AIM OF THE TASK — Look through the data below and show every line that includes "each".
# # #
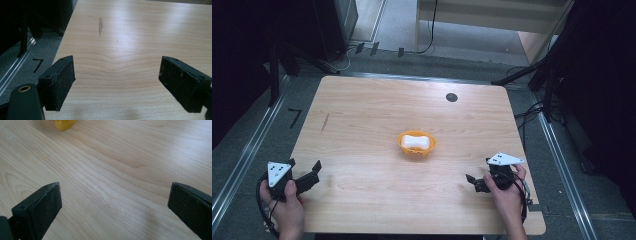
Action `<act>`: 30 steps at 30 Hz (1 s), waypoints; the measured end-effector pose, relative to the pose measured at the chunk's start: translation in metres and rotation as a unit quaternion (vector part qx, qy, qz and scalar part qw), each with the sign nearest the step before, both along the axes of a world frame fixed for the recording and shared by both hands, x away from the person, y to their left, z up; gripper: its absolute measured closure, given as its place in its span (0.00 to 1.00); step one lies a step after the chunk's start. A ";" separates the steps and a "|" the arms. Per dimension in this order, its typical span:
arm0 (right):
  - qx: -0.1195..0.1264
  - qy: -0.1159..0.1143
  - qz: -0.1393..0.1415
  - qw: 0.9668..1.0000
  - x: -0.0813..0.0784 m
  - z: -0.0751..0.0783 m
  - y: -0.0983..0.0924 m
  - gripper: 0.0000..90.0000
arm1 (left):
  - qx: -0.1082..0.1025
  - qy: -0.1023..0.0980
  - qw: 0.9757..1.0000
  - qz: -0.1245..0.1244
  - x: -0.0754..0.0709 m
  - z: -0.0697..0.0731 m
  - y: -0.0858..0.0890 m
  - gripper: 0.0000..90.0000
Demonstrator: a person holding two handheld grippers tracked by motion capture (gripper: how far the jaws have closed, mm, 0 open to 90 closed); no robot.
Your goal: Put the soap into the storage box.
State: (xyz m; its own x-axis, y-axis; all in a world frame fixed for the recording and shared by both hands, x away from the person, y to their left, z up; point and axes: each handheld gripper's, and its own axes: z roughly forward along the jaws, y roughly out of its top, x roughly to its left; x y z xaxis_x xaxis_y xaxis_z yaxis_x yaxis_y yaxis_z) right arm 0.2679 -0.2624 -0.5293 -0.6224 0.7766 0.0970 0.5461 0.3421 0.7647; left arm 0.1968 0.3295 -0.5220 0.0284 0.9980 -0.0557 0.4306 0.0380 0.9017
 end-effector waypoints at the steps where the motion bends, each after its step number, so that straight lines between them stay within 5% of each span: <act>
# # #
YOUR SOLUTION —
Action `<act>`: 30 steps at 30 Hz (1 s), waypoints; the measured end-effector pose, relative to the pose measured at the chunk's start: translation in metres and rotation as a unit quaternion (vector part qx, qy, qz and scalar part qw), each with the sign nearest the step before, both along the axes of a world frame fixed for the recording and shared by both hands, x away from the person, y to their left, z up; gripper: its absolute measured closure, given as its place in its span (0.00 to 1.00); step one lies a step after the chunk's start. A ";" separates the steps and a "|" the arms. Per dimension in this order, its typical span:
State: (xyz m; its own x-axis, y-axis; all in a world frame fixed for the recording and shared by both hands, x away from the person, y to their left, z up; point and axes: each handheld gripper's, and its own axes: z roughly forward along the jaws, y roughly out of its top, x roughly to its left; x y z xaxis_x xaxis_y xaxis_z yaxis_x yaxis_y yaxis_z) right arm 0.2679 -0.2624 -0.5293 -0.6224 0.7766 0.0970 0.5461 0.3421 0.7647; left arm 0.1968 0.3295 -0.5220 0.0284 0.9980 -0.0557 0.4306 0.0380 0.9017
 end-effector waypoints at the steps where the motion bends, each after its step number, so that straight lines between them stay within 5% of each span: <act>

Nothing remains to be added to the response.